For the first time in a long time, food feels like an afterthought. Carver stares at the plate, reaching out to make sure it doesn’t tip over and make a wasteful mess. He needs to eat but he’s not hungry: doesn’t feel much of anything, really. He wonders if this deadened calm is better or worse than the manic energy that bursts through him sometimes.
The cat shouldn’t have people food, though. So, there’s that.
“Okay,” he agrees quietly, lifting the plate out of the way as Dulcinea trots over and immediately goes onto her hind legs to try and snag some of the bread. “I know I need to plan shit,” he adds after a moment. “But I can’t right now. Not yet.”
He isn't hungry and he may not be for a long time yet but it's still important. Still vital. She can stand in for his body knowing what it needs for a while.
She reaches to scoop up Dulcinea, to keep her out of his face for a moment.
"I know," she agrees. "But we have time. I'll do what I can when you're ready."
She just shakes her head; there's nothing to thank her for, even if she won't dismiss the impulse outright. Nothing can be taken for granted. She'd be here anyway.
Some things negate petty squabbles. If they had any, this would be one.
She settles the kitten in her lap, stroking her ears and ignoring the way she bats at her fingers in annoyance at being kept from the food.
"I want you to come with me to Creekside," she says. "Vanessa, too, if she needs a place. We'll work something out."
Oh, Carver thinks, and he doesn't answer immediately. He finishes the fruit and stares at the plate, trying to focus. To remember what it feels like to be focused.
"Okay," he says finally. Quiet, just like before. "Vanessa has her own place. She stays there sometimes. I'll talk to her."
She wants to push more, wants to focus him on the here and now, wants to solve something.
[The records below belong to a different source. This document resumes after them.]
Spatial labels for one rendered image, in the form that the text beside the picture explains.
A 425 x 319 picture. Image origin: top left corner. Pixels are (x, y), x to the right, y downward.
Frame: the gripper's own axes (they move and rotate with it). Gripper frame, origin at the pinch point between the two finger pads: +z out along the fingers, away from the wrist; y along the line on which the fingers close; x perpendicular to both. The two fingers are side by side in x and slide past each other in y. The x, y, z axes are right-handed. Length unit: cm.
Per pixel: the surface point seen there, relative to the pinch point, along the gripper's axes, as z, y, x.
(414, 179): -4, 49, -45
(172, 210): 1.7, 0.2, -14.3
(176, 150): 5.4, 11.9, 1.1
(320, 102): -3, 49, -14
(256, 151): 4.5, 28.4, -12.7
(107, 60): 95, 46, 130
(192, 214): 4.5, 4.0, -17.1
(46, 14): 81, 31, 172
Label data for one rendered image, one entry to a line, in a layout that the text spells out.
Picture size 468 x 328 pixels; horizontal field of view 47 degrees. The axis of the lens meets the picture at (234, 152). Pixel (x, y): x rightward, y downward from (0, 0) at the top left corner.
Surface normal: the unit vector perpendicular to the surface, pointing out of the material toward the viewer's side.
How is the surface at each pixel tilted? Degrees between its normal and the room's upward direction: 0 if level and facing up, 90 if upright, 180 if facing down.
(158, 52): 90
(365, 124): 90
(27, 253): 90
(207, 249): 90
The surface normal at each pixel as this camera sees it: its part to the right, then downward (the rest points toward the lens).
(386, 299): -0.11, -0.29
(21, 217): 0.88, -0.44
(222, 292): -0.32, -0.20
Wants to fix it.
She can't fix it though. She distracts Dulcinea and watches to prompt Carver to finish the sandwich, and stays ready to move the plate out of the way when he's done.
"I know there's no quick, easy way through this," she finally says. "But whatever happens, I want you to know, I want you around. There's a place for you wherever I am, no matter what that looks like. If you need someone, need anything, even if you don't know what it is - call me. We'll figure it out."
She doesn't know if he will, can't promise to be able to help, but she can promise to make sure he's not alone for as long as she's here to answer.
She says, I want you around. She says, There's a place for you. Carver tips his head back, watching the corners. The ghosts say, Aren't you tired, brother?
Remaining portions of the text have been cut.